[WORK TO COMPLETE] Skip the pictures and repeat each line of the data exactly.

◇ ◇ ◇

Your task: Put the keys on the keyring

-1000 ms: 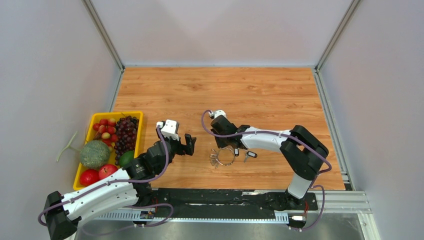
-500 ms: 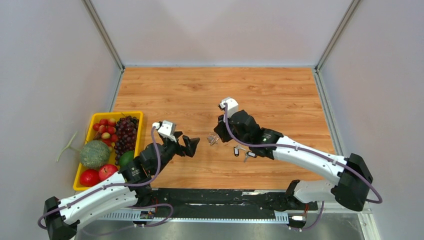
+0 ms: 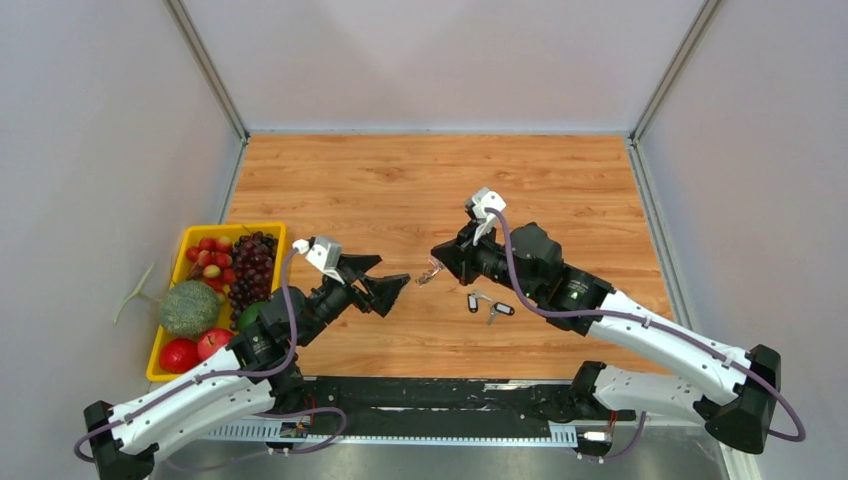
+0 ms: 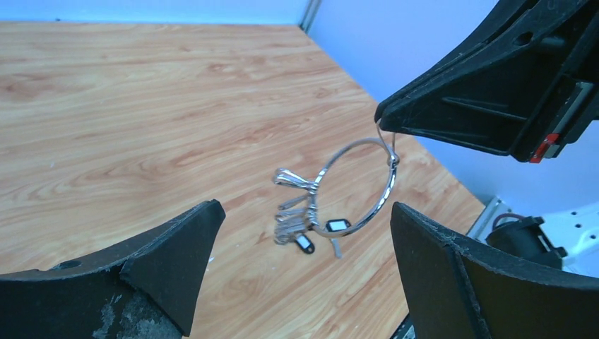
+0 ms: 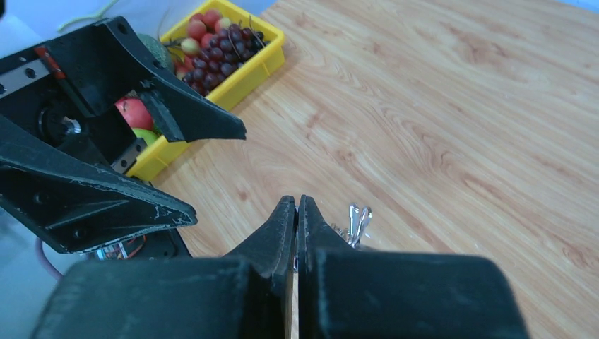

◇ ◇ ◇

[ANSWER BOX]
Your task: Put the keys on the keyring

-1000 ms: 
-500 ms: 
+0 ms: 
+0 ms: 
+0 ms: 

This exercise has been worked through to completion.